• Problem: Read through the material below and copy each line in which the word "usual" occurs.

==*==

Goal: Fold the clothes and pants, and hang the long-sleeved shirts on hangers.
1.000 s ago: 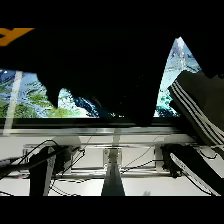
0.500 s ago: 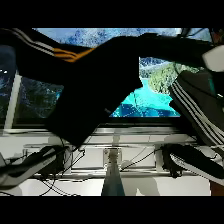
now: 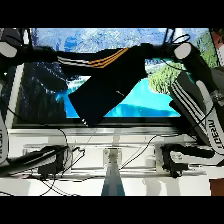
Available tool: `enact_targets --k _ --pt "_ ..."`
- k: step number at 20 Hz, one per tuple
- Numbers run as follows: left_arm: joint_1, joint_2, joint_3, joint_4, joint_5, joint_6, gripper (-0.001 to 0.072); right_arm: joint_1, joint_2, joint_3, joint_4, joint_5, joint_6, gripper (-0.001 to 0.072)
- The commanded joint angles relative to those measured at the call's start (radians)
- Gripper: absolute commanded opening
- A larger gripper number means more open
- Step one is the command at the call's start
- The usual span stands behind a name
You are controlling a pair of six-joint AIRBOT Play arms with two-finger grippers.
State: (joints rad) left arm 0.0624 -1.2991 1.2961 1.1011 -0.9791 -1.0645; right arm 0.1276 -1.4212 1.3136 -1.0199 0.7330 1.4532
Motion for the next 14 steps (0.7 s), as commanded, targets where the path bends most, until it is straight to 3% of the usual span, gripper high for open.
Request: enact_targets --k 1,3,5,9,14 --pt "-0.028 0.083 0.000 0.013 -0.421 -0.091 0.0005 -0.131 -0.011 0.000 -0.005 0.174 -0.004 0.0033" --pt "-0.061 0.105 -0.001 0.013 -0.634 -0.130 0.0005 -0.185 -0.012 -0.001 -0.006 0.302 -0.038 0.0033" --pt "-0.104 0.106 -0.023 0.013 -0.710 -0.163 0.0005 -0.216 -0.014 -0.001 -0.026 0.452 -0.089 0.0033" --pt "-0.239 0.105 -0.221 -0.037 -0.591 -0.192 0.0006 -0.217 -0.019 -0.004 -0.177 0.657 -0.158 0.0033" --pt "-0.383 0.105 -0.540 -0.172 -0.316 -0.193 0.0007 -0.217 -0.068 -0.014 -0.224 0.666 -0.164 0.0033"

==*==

• Task answer:
- The usual span stands behind a name
Motion for the next 14 steps (0.7 s), as commanded, targets where the path bends most, until it is straight to 3% of the usual span, gripper high for open.

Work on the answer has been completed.